**YOUR OBJECTIVE**
Which of the lines below mention the word "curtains"? Pull each one out.

**SUPPLIED DATA**
┄┄┄┄┄┄┄┄┄┄┄┄┄┄┄┄┄┄┄┄

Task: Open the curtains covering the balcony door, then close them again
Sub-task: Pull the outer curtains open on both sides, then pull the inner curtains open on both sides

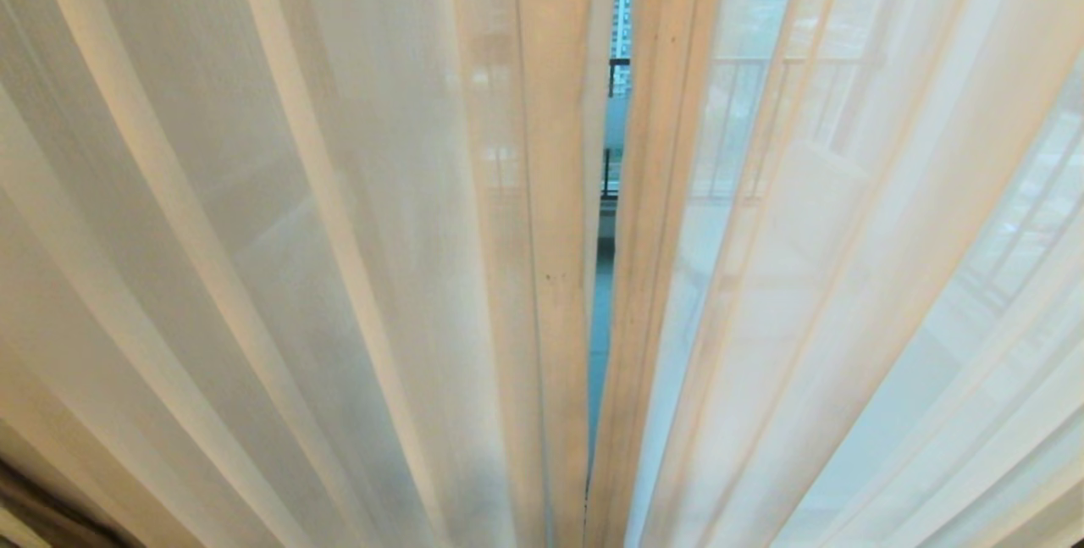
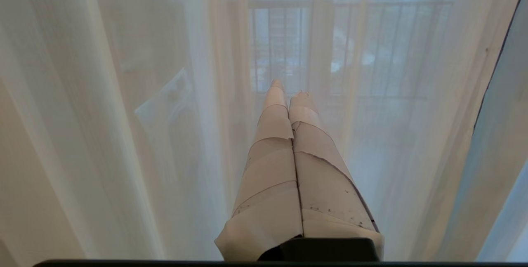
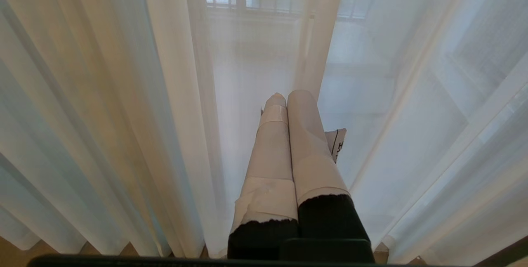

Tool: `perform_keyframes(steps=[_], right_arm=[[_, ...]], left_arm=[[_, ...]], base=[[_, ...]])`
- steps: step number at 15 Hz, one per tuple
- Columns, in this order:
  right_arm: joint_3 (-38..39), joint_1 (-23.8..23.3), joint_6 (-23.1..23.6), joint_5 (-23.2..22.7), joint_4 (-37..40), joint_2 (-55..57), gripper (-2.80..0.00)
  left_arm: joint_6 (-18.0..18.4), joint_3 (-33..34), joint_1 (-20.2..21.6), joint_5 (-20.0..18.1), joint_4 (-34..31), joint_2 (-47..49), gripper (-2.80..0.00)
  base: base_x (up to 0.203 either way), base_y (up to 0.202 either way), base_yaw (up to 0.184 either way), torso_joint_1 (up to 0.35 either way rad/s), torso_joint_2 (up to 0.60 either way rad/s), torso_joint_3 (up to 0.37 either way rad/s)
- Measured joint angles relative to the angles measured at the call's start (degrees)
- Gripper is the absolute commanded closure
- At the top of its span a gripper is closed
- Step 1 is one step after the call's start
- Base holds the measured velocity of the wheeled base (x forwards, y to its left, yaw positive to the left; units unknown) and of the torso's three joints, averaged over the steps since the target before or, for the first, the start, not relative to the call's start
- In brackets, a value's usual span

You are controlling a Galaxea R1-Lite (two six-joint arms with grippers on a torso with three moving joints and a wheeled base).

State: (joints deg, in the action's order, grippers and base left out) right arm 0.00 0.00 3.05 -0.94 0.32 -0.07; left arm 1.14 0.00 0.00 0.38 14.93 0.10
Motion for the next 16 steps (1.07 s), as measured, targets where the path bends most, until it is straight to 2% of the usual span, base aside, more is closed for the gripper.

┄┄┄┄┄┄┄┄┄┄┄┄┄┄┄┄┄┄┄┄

**TASK RESPONSE**
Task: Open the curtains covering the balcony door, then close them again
Sub-task: Pull the outer curtains open on both sides, then pull the inner curtains open on both sides

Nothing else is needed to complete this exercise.